For high school truant Jesse Hewitt, though, nothing has ever felt permanent. Not the guys he hooks up with. Not the jobs his underpaid mom works so hard to hold down. Life has dealt him one bad blow after another — so what does it matter if it all ends now? Cate Collins, on the other hand, is desperate to use this time to find the father she’s never met, the man she grew up hearing wild stories about, most of which she didn’t believe. And then there’s Adeem Khan. While coding and computer programming have always come easily to him, forgiveness doesn’t. He can’t seem to forgive his sister for leaving, even though it’s his last chance.
With only seven days to face their truths and right their wrongs, Jesse, Cate, and Adeem’s paths collide even as their worlds are pulled apart. — Cover image and summary via Goodreads
Light It Up by Kekla Magoon
Henry Holt and Co. (BYR)
Told in a series of vignettes from multiple viewpoints, Kekla Magoon’s Light It Up is a powerful, layered story about injustice and strength—as well as an incredible follow-up to the highly acclaimed novel How It Went Down.

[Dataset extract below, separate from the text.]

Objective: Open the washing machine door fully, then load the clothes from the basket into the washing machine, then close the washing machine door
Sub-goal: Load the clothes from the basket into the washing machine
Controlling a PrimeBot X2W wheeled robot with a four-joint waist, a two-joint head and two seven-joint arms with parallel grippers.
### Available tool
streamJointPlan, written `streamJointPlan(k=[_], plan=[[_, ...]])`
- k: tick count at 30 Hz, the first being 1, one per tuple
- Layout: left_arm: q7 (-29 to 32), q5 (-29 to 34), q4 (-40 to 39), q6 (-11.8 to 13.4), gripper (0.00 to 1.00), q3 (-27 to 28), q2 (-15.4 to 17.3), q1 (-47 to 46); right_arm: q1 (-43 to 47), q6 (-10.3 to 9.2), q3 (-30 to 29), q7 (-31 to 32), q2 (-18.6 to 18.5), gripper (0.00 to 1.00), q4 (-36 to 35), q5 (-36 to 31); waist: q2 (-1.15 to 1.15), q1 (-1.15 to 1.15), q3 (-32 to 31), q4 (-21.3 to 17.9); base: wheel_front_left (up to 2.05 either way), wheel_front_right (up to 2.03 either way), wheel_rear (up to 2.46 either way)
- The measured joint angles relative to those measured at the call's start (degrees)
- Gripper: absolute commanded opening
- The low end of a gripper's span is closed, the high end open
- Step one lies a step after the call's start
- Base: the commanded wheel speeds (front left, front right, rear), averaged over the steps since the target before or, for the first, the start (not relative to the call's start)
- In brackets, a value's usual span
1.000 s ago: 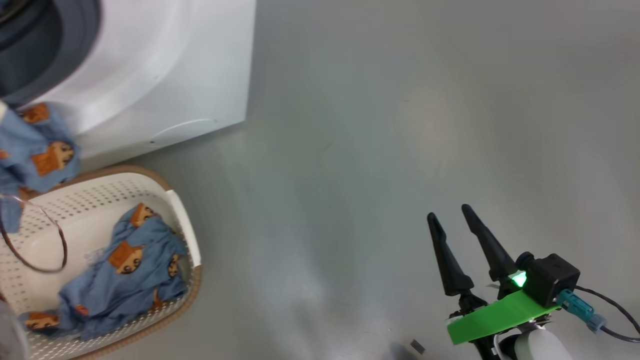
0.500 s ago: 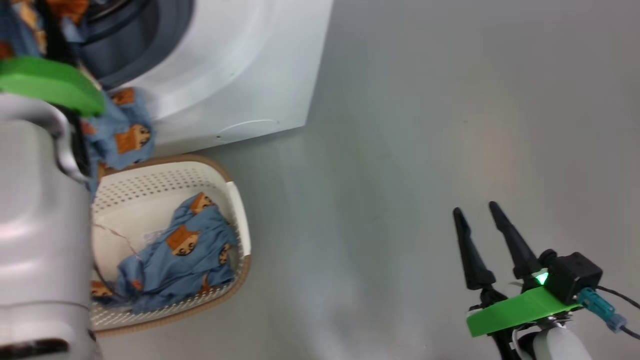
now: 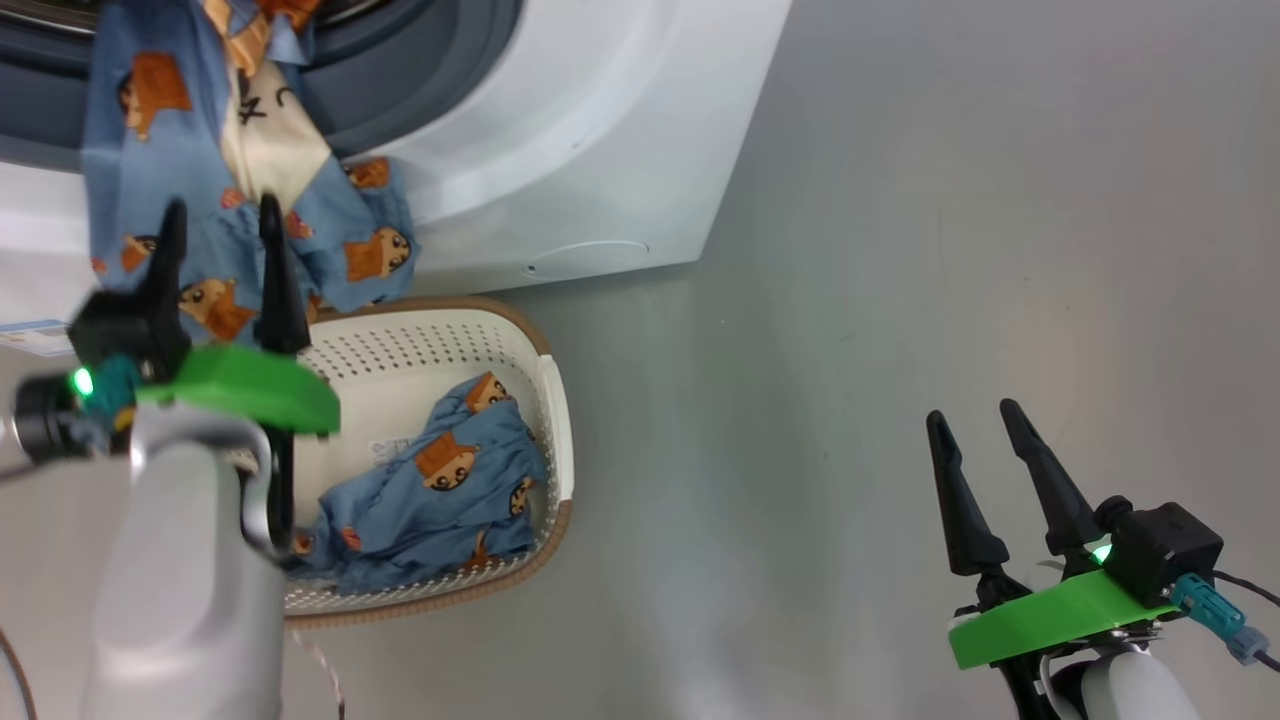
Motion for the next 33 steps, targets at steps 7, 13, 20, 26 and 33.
streamJointPlan(k=[7,13,20,26,33], plan=[[0.0,-1.9,-6.3,0.5,1.00,-0.1,-0.9,8.8,0.1,0.00,-1.2,0.0,0.0,1.00,0.1,-0.3,0.00,0.00,-1.9,1.1,0.00,0.00,0.00],[0.0,-3.5,-10.0,1.5,1.00,-0.3,-1.0,15.3,0.6,0.00,-1.6,0.0,-0.1,1.00,0.1,-1.0,0.00,0.00,-3.1,2.3,0.00,0.00,0.00],[0.0,-4.3,-14.4,2.0,1.00,-1.2,-1.0,21.5,0.7,0.00,-2.2,0.0,-0.1,1.00,-0.1,-1.8,0.00,0.00,-3.2,3.8,0.00,0.00,0.00],[0.6,-5.1,-17.5,2.1,1.00,-1.7,-1.0,25.3,0.7,0.00,-3.0,0.0,-0.1,1.00,-0.1,-3.2,0.00,0.00,-3.1,4.6,0.00,0.00,0.00],[2.0,-6.1,-22.7,3.1,1.00,-1.5,-0.9,29.2,0.7,0.00,-3.0,0.0,-0.1,1.00,-0.1,-3.4,0.00,0.00,-3.4,5.3,0.00,0.00,0.00]])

A girl walks home from school. She’s tall for her age. She’s wearing her winter coat. Her headphones are in. She’s hurrying.
She never makes it home.
In the aftermath, while law enforcement tries to justify the response, one fact remains: a police officer has shot and killed an unarmed thirteen-year-old girl. The community is thrown into upheaval, leading to unrest, a growing movement to protest the senseless taking of black lives, and the arrival of white supremacist counter demonstrators. — Cover image and summary via Goodreads
Saving Everest by Sky Chase
From the outside, Everest has it all, but there’s only one person who can see him for who he truly is . . . and it changes his life forever.
In this tender, poignant debut novel by newcomer Sky Chase, two teenagers on the cusp of adulthood learn to embrace life in ways neither of them ever anticipated.
Everest is the most popular boy in school. He’s handsome, wealthy, and captain of the football team—he has the world at his fingertips, but he’s desperately unhappy. And when those feelings become too much to bear, he tries to take his own life.
On the surface, Beverly’s different from Everest in every possible way. She’s quiet, shy, hard working, and keeps to herself on campus, focusing on her schoolwork and her part-time job, distracting herself from her less-than-perfect upbringing.
When Everest returns to school after his attempt, he’s in more pain than ever. Discarded by his friends, he draws little empathy and too much attention from those who surround him. But when Beverly and Everest meet unexpectedly in a dusty corner of the old library, they discover together just how rich life can be when given the freedom to just be yourself.